Rocketman works best as a skillful presentation of Elton John’s work.  Various hits are interspersed into the singer’s life as a melodic vision of make-believe.  Taron Egerton is a competent vocalist, but this is not an imitation.  Egerton gives an interpretation of Elton John’s work.  The tunes highlight emotional beats.  The songs themselves are positive, but the drama connecting them is sad.  The track listing of this jukebox musical has been placed on shuffle.  Many liberties are taken. “I Want Love” makes an appearance 45 years before it was written.  It conveys Elton’s heartbreaking distance from his father as a young boy in the 1950s.  At an early audition in the 1960s, John belts a couple of bars of “I Guess That’s Why They Call It the Blues,” a tune that didn’t come out until 1983.  Later he makes his U.S. debut in a legendary six-night sold-out run at West Hollywood’s Troubadour on Aug. 25, 1970.  He was a little known performer at the time but here he sings “Crocodile Rock”, a #1 smash he wouldn’t record until 1972 for his sixth album when he was well established.  Elton John’s marriage in 1984 to recording engineer Renate Blauel lasted 4 years but here it’s a sneeze-and-you’ll-miss-it occurrence.

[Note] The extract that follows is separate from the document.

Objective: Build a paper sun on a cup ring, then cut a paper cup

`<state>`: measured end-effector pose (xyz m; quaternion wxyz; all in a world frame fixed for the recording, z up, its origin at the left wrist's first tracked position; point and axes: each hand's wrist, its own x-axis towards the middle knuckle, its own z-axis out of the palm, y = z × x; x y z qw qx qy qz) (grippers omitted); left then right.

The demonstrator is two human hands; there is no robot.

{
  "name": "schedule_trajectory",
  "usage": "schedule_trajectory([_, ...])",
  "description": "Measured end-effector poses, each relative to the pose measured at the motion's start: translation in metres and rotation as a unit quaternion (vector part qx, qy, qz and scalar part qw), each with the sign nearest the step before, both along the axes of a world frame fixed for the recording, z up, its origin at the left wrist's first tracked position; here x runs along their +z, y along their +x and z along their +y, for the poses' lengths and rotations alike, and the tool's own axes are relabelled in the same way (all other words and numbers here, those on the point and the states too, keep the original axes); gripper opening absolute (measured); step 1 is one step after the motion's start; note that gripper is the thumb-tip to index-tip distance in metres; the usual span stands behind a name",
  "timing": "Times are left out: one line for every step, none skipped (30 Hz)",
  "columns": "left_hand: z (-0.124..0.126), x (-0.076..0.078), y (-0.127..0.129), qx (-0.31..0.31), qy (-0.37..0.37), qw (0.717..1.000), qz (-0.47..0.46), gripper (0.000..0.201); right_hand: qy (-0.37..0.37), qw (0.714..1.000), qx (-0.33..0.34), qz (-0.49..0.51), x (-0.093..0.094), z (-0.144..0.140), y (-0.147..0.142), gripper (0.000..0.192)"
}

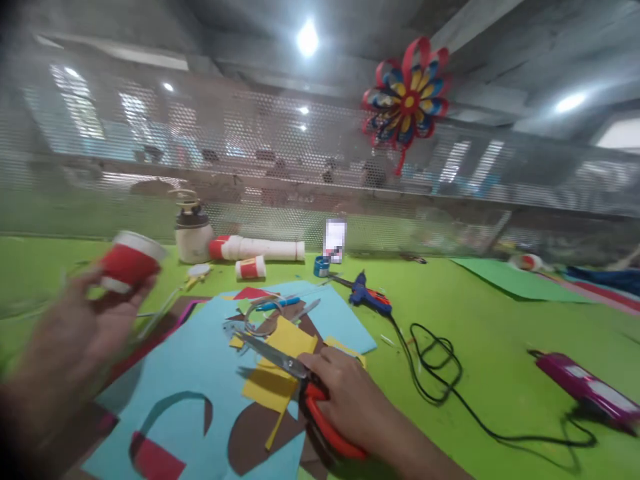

You can’t make a movie with these incredible songs and not have it be good.  However, you can be fully aware of the director’s hand.  This feels like a staged theatrical show.  The most memorable sequence begins at a pool party.  “For my next act, I’m going to kill myself!” the singer declares.  John then flings himself from the diving board into the pool.  He sinks to the bottom where he encounters a 9-year-old version of himself performing “Rocket Man” on a tiny piano.  Synchronized swimmers rescue him and strap him to a stretcher where he is transported to a hospital where the white-uniformed staff lifts and twirls his lifeless body in a ballet that is so conspicuously aware of itself I couldn’t help but chuckle.  From there he’s donning a glittery Dodgers uniform for another performance.  That actually happened in 1975.  No idea what year it is when it occurs here.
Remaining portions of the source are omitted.